I guess I could get one of my framing guns to carefully flush-drive some big HDG spikes for the battens, but in reality I like the way that hand-driving them lets me set the batten to just the right tightness--it pulls down the edges of the boards just right. We are siding over 2-ply 30# felt so part of the drill is to get the whole thing tight on the wall, and the big spikes take care of that. It would work fine to use large gun nails and leave them proud so you can set them with a big blunt nailset (I have a bunch of 1/4" Dasco punches for this).
Good you have the blocking. You will probably find that there are places it is lacking, such as above and below windows, etc. In some places we are using a combination of trimhead screws and decks screws for boards and battens. Mostly 2fl and dormer sides where it looks identical from the ground.
do your boards have a rabbit edge, overlapping each other? Mine do, no way to nail the batten without hitting the boards. I've hand nailed alot even though I have the nailer, there's a feel you get back with hand nailing letting you know you've hit the framing that you don't get with nailer.
Our stuff is just boards, no T&G. We nail up the 1x10s with a 3/8" space between them, and then the batten nails go thru that same space, not hitting either board.
Doc,
Thats called a "shiplap" edge, IIRC, you should nail your battens with 2 nails at each nailing point, one on one edge and the other on the opposite edge. I assume you have fairly wide battens , at least 3", yes?, so you place the nails 3/4" from each edge, this means you are nailing through each batten into each "board" separately. You are not nailing through the center of the shiplap edges, this will mean each board is hit with 2 nails per, and each batten has only 2 nails per each fastening point, thus no splitting during seasonal movement. Clear as mud?
Geoff
P.S. nails should be 10d(or 12d) Hot dipped gal. BOX nails or SS , IF you can find SS box nails, no need for ring shank. Your right about hand nailing giving you a better "feel" when nailing, that would be my choice too. Check out Maze nails for the double hot dipped nails.

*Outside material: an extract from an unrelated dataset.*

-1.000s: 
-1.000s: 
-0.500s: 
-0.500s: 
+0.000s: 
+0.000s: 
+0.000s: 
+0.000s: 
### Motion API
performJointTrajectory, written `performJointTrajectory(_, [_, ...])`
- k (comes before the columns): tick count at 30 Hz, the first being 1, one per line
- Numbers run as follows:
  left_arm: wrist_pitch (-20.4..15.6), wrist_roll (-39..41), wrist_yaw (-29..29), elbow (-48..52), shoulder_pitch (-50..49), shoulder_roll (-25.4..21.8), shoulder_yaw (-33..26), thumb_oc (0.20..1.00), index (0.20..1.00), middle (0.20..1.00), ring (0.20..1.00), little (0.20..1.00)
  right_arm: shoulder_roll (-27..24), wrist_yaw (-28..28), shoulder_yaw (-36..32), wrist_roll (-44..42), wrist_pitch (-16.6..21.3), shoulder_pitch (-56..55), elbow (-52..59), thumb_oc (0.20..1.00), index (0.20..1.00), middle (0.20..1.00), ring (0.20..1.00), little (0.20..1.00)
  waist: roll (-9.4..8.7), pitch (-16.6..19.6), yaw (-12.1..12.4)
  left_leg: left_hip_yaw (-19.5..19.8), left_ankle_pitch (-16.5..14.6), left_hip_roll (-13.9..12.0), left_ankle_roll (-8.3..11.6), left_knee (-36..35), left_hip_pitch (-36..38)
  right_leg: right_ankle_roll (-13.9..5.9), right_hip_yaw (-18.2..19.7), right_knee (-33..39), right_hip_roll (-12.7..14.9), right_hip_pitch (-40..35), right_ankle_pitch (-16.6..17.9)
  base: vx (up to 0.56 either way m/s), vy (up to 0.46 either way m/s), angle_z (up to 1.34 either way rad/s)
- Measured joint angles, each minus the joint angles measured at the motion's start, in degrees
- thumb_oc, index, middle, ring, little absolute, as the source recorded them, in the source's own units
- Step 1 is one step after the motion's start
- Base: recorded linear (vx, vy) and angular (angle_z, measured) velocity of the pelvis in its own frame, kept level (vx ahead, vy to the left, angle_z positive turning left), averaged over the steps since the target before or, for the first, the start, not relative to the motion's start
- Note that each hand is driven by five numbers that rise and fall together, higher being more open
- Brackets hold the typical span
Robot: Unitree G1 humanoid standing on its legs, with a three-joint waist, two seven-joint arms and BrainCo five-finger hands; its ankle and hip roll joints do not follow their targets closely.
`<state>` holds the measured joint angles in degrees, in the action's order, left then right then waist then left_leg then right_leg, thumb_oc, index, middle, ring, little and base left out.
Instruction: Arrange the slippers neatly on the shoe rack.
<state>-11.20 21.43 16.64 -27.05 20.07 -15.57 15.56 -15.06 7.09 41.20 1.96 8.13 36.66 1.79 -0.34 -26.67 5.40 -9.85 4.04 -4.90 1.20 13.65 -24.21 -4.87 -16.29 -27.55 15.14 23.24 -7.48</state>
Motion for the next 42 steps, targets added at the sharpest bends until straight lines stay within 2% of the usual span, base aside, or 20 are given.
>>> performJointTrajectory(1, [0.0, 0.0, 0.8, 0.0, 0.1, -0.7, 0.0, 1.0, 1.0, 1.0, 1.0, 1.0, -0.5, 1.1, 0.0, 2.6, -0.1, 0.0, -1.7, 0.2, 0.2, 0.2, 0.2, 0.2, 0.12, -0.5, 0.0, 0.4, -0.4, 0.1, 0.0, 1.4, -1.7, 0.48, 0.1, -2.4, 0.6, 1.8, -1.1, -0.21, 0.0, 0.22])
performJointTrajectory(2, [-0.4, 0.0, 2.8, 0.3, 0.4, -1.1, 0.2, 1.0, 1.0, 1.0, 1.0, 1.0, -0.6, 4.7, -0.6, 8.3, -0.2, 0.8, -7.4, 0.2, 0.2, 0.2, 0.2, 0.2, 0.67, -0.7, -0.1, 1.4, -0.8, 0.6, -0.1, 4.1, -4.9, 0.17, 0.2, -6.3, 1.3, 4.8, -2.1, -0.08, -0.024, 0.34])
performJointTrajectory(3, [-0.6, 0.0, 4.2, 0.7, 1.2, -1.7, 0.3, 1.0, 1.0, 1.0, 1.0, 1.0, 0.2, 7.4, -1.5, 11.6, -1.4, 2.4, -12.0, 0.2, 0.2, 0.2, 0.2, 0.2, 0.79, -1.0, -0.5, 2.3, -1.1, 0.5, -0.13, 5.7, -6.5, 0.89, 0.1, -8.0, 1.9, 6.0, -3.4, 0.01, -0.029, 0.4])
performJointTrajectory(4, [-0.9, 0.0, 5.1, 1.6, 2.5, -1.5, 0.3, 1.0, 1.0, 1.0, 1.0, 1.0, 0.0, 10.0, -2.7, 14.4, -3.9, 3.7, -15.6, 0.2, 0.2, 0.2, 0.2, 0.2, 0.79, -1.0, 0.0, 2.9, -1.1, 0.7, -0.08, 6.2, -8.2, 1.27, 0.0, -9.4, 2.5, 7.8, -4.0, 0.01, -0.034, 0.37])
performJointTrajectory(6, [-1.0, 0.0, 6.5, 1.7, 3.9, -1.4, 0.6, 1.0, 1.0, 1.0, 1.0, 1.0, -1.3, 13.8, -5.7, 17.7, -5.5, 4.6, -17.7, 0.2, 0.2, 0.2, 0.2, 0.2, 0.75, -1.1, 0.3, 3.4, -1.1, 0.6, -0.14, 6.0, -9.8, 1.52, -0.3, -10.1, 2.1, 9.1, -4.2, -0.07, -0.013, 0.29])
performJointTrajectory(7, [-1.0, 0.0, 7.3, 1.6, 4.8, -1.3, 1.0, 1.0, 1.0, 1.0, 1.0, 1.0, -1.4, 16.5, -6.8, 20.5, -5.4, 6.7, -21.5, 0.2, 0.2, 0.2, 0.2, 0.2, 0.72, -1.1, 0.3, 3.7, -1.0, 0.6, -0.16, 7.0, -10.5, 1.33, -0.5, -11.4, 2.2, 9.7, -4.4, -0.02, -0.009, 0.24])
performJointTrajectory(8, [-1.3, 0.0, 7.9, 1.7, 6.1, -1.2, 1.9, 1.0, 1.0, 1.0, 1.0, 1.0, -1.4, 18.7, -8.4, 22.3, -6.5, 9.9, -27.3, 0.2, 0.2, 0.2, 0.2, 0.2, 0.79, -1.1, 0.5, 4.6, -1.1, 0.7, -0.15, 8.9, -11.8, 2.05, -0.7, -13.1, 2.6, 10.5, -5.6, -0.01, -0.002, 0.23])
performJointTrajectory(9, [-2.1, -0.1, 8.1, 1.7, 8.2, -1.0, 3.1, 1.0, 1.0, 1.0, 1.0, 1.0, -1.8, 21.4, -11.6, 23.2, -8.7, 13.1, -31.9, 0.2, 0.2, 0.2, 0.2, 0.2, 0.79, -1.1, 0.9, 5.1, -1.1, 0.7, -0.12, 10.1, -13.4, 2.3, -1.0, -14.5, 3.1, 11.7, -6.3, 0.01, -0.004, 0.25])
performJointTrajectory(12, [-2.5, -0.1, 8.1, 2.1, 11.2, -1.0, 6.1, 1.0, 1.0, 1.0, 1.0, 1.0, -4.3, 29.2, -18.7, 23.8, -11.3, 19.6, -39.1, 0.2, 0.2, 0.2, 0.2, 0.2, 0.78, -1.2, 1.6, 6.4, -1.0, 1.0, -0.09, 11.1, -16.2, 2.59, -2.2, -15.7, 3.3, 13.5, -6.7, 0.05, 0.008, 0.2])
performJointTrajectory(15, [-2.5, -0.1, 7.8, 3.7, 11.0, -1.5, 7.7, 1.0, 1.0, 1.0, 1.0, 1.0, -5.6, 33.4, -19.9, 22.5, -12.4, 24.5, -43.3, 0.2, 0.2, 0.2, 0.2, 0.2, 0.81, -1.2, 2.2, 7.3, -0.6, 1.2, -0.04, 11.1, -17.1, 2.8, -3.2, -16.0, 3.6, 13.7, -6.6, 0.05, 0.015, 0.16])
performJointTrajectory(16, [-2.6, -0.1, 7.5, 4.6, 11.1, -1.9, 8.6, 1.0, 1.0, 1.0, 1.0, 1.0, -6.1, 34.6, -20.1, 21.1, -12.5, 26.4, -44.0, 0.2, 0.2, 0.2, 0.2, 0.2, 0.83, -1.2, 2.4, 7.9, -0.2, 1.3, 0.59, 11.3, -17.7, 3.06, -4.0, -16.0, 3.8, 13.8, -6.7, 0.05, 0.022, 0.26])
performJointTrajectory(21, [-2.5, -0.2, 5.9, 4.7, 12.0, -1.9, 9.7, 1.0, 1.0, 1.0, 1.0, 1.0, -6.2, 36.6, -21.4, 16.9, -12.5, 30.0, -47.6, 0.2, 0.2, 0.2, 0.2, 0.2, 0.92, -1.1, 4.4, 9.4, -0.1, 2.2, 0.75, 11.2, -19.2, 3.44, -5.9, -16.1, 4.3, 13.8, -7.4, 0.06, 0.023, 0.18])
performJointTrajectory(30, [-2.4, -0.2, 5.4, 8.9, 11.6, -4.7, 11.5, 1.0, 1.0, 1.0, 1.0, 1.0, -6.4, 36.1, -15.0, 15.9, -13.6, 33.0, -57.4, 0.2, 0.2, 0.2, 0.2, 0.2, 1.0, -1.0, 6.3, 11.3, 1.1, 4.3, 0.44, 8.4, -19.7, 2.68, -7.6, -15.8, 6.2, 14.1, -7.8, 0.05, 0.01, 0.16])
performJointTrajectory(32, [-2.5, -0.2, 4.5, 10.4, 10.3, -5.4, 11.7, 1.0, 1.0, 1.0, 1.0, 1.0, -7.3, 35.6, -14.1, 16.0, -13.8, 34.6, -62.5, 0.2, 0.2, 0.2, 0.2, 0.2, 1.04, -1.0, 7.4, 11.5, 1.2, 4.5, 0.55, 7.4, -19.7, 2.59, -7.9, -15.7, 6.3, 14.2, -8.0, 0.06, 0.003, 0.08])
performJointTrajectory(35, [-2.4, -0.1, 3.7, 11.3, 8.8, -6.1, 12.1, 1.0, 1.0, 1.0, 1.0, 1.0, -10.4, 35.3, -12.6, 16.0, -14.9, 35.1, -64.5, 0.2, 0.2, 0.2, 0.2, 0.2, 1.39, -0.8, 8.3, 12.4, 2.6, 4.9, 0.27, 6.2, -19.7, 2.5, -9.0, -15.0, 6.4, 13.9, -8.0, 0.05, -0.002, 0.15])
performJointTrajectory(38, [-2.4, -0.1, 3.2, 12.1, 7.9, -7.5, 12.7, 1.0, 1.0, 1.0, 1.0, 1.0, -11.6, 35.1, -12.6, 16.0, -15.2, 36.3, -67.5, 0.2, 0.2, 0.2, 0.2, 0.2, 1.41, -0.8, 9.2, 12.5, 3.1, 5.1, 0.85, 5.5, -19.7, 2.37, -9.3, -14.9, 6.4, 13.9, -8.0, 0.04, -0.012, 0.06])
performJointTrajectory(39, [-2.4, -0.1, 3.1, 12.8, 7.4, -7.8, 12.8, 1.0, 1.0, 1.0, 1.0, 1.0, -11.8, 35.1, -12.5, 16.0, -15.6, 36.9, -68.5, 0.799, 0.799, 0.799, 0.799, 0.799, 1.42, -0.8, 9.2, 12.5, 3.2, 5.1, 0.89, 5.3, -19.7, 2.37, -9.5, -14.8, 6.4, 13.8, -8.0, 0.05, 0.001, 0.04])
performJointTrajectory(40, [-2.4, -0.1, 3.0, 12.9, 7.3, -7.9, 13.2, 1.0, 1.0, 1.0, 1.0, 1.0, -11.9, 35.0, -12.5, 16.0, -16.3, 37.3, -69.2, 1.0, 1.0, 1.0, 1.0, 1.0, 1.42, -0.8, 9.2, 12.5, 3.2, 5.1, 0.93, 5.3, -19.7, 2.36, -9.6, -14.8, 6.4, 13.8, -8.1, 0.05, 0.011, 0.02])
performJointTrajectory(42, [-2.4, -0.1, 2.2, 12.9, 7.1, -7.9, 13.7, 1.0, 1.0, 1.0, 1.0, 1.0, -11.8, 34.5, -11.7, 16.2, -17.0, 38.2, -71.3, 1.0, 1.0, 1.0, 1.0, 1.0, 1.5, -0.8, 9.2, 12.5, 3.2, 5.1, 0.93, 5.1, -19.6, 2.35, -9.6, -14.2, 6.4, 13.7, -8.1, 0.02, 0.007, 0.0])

not sure what the batten width is, but think it's narrower. Could I get away with 1/2" in from the edge if they are narrower? Maybe drill a pilot hole to avoid splitting if that starts to be a problem.
Doc,
Pilot will work if needed, but what you are really trying to avoid is driving the batten nail through the overlapping tongues of the ship-lap joint, if you nail through that, you will definitly get splitting of the "boards" at that point. In other words the tongues of the ship-lap joint want to be able to move freely with seasons/moisture changes. The box nail will make it easier to nail close to the edge of the batten than a regular common nail and avoid splitting the batten.
Geoff
Got it, thanks.
When I can't avoid nailing a batten nail thru a board, I predrill thru both first with a 3/16" drill bit, then move the batten out of the way and drill thru the board with a 3/8" bit, so that the board will have room to move around the nail if it needs it.

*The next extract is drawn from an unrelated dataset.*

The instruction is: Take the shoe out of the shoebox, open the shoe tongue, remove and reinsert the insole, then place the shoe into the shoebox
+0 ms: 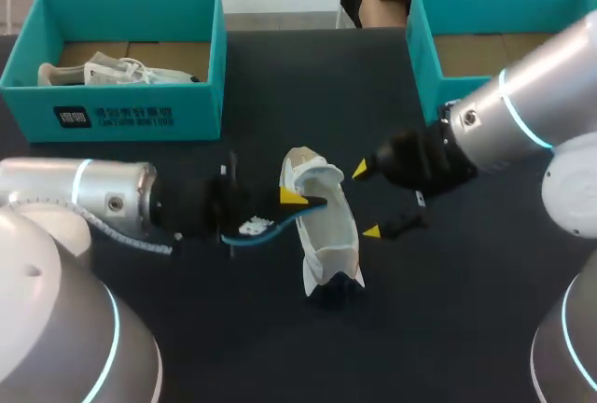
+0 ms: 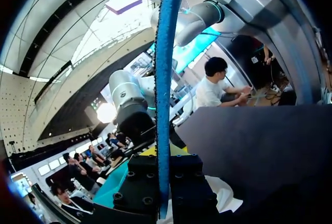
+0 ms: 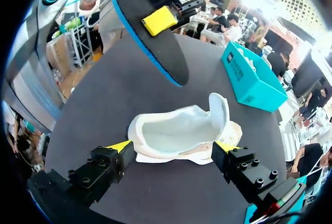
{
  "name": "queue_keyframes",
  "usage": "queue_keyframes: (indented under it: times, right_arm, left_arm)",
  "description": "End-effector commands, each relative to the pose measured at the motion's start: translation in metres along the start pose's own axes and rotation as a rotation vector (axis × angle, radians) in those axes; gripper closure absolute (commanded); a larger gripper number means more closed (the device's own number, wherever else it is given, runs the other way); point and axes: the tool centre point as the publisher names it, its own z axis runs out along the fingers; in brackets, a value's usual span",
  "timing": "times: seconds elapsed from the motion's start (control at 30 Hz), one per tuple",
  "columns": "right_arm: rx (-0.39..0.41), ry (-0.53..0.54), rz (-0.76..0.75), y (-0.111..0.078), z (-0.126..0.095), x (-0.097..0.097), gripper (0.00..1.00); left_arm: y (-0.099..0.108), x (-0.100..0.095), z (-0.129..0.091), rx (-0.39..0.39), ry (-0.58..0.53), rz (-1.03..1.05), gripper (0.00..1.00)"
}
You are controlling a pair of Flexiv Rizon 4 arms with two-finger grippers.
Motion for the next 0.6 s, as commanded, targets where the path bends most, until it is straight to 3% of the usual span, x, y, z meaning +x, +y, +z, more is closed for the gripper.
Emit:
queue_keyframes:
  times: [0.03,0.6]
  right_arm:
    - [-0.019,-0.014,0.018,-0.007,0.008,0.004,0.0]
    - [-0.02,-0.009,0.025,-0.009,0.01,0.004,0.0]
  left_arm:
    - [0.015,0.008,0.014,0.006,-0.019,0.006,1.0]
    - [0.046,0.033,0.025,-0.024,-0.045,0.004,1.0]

Don't know if I want much movement around nail, as Piffen pointed out, my boards are probably structural given that it's balloon framed and there is no sheathing beneath boards. I have to check out the cedar web site as you suggested, get a better idea of what's best.PS went to Lowes today and got stainless steel 2 1/2" 8D ring shank nails 75% off, 2.85 per 1lb box. Ralphwicklund told me about this clearance, just passing it along.